#### TASK GOAL:
Return the listing in full. Keep every word as it stands.

* * * * *

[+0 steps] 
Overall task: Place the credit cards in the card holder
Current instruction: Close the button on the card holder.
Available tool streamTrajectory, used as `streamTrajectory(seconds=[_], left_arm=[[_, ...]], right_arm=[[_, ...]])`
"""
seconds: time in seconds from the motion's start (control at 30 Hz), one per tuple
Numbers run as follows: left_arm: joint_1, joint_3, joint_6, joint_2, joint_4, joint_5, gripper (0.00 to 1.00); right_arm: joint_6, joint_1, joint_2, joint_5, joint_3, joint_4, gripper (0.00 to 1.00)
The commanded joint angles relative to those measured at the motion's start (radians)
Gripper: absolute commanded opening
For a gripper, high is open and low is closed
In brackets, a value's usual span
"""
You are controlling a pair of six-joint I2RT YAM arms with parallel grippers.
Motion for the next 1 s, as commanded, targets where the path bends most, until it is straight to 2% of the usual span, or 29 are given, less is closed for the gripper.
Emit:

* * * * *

#### ANSWER TO THIS TASK:
[+0 steps] 
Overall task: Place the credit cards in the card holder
Current instruction: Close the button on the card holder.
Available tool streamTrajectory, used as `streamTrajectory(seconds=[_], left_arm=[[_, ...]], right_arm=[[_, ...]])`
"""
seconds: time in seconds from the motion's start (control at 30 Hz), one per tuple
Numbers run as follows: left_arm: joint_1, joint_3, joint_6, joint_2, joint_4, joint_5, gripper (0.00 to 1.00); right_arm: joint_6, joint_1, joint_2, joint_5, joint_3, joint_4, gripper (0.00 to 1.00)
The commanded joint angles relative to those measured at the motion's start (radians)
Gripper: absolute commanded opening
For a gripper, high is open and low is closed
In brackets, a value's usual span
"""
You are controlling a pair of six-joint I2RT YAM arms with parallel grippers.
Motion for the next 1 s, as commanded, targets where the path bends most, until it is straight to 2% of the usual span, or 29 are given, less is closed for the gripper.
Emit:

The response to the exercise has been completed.